Summit: Document Control and Study Documents

This series provides instruction for documentation best practices.


About these Courses

This series examines the details of Good Documentation Practices (GDP). The two courses describe the requirements for writing controlled documents and discuss practical ways of maintaining proper systems for managing study documents. The series outlines the role that essential documents play in Good Clinical Practice (GCP). It also details rigorous procedures for creating study documents and entering study data in Electronic Data Capture (EDC) systems.

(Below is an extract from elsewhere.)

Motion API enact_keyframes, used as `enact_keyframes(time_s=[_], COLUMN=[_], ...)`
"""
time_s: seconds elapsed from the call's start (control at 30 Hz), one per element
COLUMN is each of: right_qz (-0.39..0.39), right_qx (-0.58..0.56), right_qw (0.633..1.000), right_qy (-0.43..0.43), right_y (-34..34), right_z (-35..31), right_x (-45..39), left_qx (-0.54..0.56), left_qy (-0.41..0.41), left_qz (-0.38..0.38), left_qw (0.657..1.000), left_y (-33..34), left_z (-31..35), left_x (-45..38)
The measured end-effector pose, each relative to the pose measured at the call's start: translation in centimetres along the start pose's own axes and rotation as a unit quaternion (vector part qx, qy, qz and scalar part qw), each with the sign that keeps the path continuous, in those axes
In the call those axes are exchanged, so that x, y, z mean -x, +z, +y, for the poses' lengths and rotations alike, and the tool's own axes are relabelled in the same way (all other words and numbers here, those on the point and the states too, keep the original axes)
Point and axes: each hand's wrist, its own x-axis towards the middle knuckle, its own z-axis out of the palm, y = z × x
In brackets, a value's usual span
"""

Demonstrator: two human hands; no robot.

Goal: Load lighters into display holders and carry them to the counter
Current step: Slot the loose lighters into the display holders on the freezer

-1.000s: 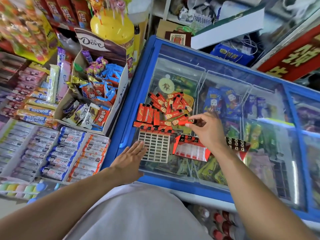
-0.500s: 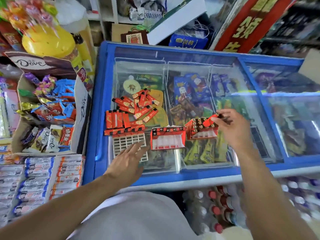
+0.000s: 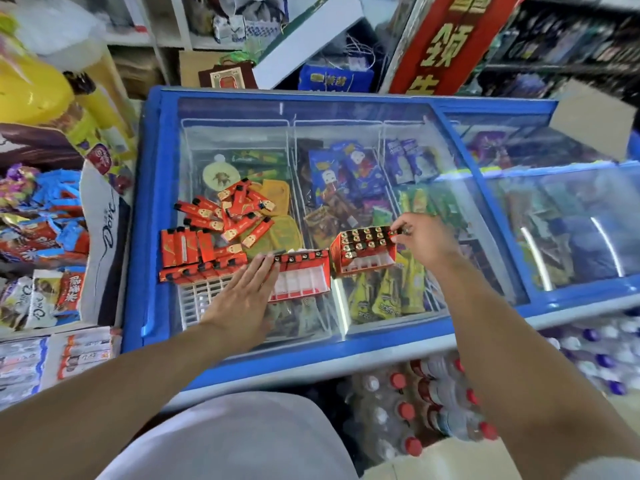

Language Availability: English

Suggested Audiences: Clinical Research Associates (CRAs), Clinical Research Coordinators (CRCs), Contract Research Organizations (CROs), Faculty, Principal Investigators, Regulatory Affairs Professionals, Research Administrators, Students, Study Sites


Basic Courses

Summit: Study Documents
New

Provides learners with best practices for creating and maintaining study documents.

study docs course card


FAQs

What courses are included in the Summit: Document Control and Study Document Series?

Summit: Document Control (coming soon) and Summit: Study Documents.

Who should take the Summit: Document Control and Study Document series?

The series is specifically intended for those who are responsible for conducting clinical research. Intended audiences include CRAs, CRCs, CROs, Faculty, Principal Investigators, Regulatory Associates, Research Administrators, Students, and Study Sites.

How long will the courses take a learner to complete?

Each course can be completed in 30-40 minutes.

Are the courses in the series eligible for continuing medical education credits?

These courses do not currently have CE/CME credits available.